Guest post: Time Dilation as a Trope

This is a guest post from author Roy Huff.

Author Roy Huff
Roy Huff

Roy Huff is a huge science fiction and fantasy lover! He also happens to be an award-winning, best-selling fiction and nonfiction author.

Currently he’s busy with his time travel novel which I hear will avoid the trope of the time paradox by embracing the multiverse theory. I’m looking forward to reading and reviewing it – but it won’t be ready until Autumn! Until then we can read his article…

Time Dilation as a Trope (Roy Huff)

I’m not sure when I first discovered time dilation in fiction. It could’ve been from an early 80’s superhero movie or Tom Baker, the fourth Doctor in Dr. Who. But what I do remember is watching many Star Trek: The Next Generation episodes with spatial anomalies, time dilation’s big sister.

One of my favorite examples though was in Unending, a Stargate SG-1 episode written and directed by Robert C. Cooper. In Unending, Samantha Carter used a time dilation “field” to buy decades for each fraction of a second outside the field. In the truest sense, that was a spatial anomaly.

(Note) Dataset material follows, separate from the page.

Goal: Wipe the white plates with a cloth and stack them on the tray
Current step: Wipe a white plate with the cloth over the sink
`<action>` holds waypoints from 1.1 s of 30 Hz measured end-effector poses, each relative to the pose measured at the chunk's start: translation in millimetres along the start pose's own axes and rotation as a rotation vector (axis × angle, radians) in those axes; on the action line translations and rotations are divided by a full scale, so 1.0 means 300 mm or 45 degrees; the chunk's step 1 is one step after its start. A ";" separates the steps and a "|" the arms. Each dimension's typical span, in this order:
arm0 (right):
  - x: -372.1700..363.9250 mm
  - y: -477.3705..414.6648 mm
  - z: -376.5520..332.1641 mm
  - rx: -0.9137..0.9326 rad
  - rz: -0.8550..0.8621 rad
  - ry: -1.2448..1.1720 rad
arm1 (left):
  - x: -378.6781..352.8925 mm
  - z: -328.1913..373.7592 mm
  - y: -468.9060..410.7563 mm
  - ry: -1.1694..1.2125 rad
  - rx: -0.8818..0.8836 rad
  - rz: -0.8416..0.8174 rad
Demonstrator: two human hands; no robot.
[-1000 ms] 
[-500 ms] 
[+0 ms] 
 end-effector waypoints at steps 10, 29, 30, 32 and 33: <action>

Time dilation only allows those accelerating near light speeds to experience time slower than those around them. It only lets them move forward in time. That “tiny” detail aside, I can’t argue with Unending’s effect. I must’ve watched it a dozen times.

It also happened to air when I was 30 years old, the same year I returned to school after a decade-long break and my second of three bankruptcies. It was a tumultuous period and a great opportunity to dive deep into fantasies of what could’ve been if only I had more time.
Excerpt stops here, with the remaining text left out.